Transcribe precisely those lines of the listing that fall between the line containing "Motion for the" and the last line, inclusive of both.
=====
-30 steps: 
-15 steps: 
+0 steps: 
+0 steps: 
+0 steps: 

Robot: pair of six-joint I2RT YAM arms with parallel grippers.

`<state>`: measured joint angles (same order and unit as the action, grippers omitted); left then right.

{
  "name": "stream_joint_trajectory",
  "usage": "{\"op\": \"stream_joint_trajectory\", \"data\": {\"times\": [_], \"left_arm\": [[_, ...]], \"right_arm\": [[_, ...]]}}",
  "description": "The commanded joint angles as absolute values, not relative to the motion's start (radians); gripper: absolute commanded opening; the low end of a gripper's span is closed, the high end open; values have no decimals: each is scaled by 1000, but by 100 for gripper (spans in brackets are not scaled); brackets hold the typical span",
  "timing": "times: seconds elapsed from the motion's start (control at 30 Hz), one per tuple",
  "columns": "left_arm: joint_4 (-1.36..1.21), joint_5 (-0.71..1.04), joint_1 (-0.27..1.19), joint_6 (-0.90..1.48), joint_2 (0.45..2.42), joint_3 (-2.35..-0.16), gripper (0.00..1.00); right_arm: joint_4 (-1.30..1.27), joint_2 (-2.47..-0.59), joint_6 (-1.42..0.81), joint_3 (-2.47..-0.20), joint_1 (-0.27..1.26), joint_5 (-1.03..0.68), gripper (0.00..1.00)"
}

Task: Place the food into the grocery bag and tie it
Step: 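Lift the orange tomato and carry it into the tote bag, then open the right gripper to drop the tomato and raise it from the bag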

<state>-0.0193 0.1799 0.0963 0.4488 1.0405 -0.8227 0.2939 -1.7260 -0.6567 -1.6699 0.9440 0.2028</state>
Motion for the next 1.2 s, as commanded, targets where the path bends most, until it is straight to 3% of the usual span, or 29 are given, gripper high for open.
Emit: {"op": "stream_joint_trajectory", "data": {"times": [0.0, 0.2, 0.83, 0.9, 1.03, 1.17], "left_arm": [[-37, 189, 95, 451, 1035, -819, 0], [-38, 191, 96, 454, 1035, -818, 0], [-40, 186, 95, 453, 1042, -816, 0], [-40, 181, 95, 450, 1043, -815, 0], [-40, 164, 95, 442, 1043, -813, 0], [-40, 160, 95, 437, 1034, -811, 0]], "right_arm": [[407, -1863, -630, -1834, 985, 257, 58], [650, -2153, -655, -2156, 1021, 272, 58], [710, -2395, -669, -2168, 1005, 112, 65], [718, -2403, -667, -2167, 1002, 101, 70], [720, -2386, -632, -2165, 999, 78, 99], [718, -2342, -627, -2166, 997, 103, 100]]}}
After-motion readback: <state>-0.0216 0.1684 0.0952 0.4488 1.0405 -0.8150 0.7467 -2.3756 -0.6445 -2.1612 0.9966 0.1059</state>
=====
EXERCISE ANSWER:
Motion for the next 1.2 s, as commanded, targets where the path bends most, until it is straight to 3% of the usual span, or 29 are given, gripper high for open.
Emit: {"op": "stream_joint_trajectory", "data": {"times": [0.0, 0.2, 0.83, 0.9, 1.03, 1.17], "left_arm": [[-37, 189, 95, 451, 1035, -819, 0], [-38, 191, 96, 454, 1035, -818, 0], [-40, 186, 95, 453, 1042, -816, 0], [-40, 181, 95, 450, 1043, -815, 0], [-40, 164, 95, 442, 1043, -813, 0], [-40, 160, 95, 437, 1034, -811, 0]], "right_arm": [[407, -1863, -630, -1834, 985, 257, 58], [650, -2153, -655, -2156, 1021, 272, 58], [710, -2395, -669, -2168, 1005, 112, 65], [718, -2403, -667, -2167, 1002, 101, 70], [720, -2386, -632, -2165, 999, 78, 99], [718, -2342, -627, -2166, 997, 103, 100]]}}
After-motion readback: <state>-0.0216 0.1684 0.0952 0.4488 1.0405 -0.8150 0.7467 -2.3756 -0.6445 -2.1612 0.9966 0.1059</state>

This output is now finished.